THE CAB he’d called before they left the emergency room had been waiting at the back entrance when they finally made their way through the maze of hospital corridors. The driver, an elderly black man, had been eager to talk about the explosion in Magnolia Grove.
According to him, everyone was buying into the fire chief’s explanation that it had been caused by a gas leak. From their perspective, that was probably a good thing, Rafe decided.
It wouldn’t stand up to an arson investigation, of course. And he’d be willing to bet that the methodology used in this bombing, the so-called signature of the bomber, would be identical to that used in those that had precipitated the CIA security alert Griff had shown him.
By the time that had all been determined, he’d have Elizabeth away. With the care the CIA had taken in destroying any link between the people on Griff’s team and the agency itself, no one would ever connect Magnolia Grove, Mississippi, or Beth Anderson to those acts of terrorism.

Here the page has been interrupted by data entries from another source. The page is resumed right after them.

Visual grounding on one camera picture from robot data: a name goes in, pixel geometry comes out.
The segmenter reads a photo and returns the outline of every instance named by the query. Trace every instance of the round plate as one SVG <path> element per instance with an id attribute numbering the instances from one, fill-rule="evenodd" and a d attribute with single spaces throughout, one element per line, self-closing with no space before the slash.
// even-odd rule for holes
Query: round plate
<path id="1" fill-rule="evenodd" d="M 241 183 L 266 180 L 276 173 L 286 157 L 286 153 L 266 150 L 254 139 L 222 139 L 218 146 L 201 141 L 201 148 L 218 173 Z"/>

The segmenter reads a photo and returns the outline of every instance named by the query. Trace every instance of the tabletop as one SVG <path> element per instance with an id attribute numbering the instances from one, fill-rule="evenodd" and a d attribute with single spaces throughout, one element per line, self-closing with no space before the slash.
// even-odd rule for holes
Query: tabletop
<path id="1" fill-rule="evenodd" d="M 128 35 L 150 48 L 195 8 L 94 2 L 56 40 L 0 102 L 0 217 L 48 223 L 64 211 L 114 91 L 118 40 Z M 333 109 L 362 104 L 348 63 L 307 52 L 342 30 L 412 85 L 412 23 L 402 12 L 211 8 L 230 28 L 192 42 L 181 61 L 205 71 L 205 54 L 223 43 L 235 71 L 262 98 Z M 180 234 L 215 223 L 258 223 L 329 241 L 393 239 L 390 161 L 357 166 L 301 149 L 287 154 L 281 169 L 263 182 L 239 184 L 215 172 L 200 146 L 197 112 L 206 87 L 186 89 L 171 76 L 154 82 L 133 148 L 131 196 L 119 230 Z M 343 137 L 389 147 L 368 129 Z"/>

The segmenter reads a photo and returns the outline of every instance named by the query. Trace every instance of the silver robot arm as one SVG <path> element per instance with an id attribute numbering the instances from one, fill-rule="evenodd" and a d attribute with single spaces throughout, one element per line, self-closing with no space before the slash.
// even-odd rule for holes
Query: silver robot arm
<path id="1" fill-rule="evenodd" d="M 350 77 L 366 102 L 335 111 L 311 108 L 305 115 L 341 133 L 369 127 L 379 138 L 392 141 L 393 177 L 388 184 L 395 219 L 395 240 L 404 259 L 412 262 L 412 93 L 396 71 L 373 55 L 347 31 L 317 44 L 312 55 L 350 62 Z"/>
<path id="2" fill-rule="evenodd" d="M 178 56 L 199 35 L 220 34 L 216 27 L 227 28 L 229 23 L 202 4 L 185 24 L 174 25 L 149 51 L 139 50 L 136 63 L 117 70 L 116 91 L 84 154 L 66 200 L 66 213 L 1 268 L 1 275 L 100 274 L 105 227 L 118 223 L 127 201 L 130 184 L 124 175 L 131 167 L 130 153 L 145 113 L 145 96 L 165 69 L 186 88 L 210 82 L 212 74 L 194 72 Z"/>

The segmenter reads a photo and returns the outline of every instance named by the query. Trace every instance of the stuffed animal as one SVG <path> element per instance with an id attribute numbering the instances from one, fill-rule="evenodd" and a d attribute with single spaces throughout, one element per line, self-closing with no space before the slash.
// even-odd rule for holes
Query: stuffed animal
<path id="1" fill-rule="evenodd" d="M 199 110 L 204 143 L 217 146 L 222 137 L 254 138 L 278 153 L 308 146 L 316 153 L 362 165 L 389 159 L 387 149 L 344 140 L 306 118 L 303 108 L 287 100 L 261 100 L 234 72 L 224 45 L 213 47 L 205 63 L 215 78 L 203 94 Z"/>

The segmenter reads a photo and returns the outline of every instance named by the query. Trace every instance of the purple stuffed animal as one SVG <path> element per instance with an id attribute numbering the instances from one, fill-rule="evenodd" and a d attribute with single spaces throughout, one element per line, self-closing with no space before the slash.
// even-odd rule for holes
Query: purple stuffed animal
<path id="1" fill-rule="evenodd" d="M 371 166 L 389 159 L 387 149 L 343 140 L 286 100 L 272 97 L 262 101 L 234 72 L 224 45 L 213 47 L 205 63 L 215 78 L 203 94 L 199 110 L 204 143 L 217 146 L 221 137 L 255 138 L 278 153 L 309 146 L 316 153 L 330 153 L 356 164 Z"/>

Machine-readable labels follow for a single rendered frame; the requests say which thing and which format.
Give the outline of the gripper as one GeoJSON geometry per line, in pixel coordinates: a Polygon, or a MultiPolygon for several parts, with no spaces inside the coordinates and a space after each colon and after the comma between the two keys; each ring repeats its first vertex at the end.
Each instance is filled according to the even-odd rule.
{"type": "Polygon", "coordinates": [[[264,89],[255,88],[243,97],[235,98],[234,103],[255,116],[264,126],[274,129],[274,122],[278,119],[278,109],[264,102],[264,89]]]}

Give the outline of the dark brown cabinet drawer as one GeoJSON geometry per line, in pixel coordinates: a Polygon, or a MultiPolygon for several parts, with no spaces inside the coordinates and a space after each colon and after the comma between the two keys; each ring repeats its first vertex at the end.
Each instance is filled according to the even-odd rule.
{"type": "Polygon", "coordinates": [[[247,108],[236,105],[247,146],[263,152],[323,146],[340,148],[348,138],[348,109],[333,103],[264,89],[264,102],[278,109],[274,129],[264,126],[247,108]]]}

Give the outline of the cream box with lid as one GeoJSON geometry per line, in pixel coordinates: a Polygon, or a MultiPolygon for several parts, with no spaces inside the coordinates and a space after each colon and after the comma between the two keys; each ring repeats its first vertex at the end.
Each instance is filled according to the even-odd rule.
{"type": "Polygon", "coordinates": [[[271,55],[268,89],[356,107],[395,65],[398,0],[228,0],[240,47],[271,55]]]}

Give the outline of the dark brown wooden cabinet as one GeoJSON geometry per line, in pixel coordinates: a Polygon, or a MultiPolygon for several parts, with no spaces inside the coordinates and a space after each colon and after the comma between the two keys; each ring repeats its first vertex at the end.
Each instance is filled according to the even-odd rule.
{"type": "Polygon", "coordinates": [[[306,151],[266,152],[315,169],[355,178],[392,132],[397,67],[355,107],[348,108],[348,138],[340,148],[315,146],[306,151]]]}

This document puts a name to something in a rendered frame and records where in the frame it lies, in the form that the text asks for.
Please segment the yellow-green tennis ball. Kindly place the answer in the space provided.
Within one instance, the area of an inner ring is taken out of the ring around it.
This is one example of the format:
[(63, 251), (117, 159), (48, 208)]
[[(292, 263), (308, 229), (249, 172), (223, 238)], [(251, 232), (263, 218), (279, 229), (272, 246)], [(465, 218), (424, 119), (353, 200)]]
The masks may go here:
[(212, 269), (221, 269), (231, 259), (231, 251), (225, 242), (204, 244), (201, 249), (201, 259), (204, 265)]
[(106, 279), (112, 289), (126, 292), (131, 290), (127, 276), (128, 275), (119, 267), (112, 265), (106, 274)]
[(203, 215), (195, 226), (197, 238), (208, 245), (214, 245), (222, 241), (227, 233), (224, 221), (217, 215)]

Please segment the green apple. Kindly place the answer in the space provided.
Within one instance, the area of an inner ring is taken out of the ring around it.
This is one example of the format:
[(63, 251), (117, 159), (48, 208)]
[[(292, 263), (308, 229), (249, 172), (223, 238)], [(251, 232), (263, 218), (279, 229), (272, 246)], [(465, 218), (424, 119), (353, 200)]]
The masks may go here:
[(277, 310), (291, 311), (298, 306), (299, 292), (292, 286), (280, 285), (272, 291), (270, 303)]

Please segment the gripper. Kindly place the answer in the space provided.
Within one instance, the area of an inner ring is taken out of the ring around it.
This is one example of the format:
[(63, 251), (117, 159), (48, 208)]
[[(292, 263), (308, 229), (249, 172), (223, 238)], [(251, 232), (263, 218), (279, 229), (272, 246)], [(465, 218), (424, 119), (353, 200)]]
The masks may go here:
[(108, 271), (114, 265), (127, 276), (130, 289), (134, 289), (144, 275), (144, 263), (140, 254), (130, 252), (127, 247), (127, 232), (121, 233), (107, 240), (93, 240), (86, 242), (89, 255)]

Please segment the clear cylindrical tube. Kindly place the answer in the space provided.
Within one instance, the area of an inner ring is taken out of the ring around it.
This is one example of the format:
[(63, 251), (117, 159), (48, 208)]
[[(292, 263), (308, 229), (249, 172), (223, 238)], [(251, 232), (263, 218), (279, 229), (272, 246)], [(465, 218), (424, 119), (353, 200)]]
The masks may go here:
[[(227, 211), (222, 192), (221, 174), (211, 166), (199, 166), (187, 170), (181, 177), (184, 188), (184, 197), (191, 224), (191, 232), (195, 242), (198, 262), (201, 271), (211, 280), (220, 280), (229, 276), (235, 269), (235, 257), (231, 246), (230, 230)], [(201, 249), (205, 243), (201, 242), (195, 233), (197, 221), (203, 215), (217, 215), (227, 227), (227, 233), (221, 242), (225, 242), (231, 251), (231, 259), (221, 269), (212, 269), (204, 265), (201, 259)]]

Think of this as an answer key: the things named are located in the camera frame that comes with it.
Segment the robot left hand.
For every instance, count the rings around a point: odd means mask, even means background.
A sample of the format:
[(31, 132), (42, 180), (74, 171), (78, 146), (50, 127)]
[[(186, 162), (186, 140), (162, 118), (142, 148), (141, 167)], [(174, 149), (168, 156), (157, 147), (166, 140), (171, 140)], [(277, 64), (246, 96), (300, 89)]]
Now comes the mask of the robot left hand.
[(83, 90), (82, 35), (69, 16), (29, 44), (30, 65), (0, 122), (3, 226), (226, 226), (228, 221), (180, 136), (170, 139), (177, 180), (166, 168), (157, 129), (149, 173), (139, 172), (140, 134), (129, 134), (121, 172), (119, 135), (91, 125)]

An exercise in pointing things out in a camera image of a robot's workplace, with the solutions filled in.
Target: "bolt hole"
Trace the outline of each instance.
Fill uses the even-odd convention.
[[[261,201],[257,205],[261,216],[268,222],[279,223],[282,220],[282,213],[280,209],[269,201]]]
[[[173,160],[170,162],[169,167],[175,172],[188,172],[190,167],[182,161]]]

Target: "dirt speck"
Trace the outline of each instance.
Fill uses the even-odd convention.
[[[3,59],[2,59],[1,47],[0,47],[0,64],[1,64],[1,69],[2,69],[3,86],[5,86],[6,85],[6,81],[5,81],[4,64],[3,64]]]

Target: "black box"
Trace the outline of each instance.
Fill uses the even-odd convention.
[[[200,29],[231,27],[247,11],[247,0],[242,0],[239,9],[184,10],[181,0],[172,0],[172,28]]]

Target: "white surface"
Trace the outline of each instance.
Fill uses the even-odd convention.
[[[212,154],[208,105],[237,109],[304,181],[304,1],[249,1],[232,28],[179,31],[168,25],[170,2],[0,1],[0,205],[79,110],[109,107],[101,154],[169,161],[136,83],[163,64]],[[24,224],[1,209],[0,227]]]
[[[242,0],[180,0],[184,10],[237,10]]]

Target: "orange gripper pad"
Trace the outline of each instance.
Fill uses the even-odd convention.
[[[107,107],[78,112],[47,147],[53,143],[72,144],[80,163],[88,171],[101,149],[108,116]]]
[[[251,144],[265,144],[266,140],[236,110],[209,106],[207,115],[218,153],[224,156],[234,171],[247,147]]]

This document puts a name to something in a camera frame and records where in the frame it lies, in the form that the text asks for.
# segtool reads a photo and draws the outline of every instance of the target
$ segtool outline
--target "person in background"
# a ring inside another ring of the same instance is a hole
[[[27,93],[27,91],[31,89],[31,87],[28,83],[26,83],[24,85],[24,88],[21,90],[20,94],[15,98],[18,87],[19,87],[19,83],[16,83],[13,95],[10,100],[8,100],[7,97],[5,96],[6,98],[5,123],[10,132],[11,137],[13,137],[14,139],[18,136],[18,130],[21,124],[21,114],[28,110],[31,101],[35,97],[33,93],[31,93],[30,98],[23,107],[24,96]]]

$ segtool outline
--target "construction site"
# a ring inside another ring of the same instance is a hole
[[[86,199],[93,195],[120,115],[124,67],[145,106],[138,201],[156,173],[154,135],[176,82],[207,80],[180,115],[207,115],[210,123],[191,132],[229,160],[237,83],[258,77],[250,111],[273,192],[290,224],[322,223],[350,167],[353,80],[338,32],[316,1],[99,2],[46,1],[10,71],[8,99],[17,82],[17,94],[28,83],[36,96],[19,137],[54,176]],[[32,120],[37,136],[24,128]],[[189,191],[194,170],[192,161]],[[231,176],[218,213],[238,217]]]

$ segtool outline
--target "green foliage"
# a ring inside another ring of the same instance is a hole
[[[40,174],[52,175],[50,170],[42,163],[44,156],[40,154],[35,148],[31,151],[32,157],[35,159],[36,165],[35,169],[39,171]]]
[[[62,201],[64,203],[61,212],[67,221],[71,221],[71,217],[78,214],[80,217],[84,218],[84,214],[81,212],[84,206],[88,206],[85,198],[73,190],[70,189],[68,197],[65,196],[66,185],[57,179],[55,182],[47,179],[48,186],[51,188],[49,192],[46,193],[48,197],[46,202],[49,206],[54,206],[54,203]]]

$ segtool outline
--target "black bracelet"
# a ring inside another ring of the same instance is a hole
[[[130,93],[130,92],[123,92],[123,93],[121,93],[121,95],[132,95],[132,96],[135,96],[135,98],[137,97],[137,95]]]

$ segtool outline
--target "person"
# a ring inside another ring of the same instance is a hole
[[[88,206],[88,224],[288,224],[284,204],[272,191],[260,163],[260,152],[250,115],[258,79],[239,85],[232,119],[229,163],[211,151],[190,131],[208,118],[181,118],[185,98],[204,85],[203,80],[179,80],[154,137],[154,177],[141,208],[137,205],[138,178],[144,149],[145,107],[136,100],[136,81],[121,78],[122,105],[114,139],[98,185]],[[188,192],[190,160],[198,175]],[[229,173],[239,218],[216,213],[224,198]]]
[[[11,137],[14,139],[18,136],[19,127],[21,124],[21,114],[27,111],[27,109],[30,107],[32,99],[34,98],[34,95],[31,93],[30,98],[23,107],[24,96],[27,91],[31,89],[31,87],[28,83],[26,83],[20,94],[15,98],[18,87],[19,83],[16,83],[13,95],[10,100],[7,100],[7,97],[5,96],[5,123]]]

Rafe had every confidence that he could keep her safe. The most dangerous aspect would be getting her out of town, simply because that’s where the terrorist was. Or maybe he was wrong about that. Maybe this guy wasn’t one of those who waited around to glory in the results. And maybe pigs can fly.
“Drive around the block,” he instructed the cabbie as they approached the motel.
Despite the ongoing excitement a couple of streets away, the parking lot looked reassuringly empty in the early-afternoon heat. Most of the cars that had been there when he’d pulled aside the drapes this morning had since disappeared, moving on to their next destination.
His own sat fairly isolated among the remaining vehicles. It looked the same as it had when he’d parked it there last night. Of course, looking the same and being the same were vastly different.
All kinds of things might have been done to it in that time frame. Something could have been attached to it, for example. A device set to explode when he turned the key in the ignition. Or when he unlocked the door.
“Want me to drive around again, boss?” the cabbie asked after he’d made the slow circuit of the block.
Not much point, Rafe decided. There was only one way to tell if the room or his car had been tampered with. “That’s okay,” he said. “Pull up near Room 18.”
“You got it.”
The cabbie maneuvered his ancient sedan into one of the parking spaces that had opened up in front of the room since Rafe had left it on foot this morning. Rafe added a generous tip to the fare and handed it to the driver across the bench-type front seat. “Thanks for coming all the way out to the hospital.”
“Glad to do it. Ain’t nothing else happening around here. Not with all that commotion going on. Least the air-conditioning in the car works. Cooler here than at home,” the old man said, carefully folding the bills and putting them in the breast pocket of his cotton sports shirt.
Rafe didn’t argue the point, although the air inside the cab wasn’t appreciably cooler than that he stepped out into. He had thought it was hot this morning, but the afternoon’s heat was a physical assault.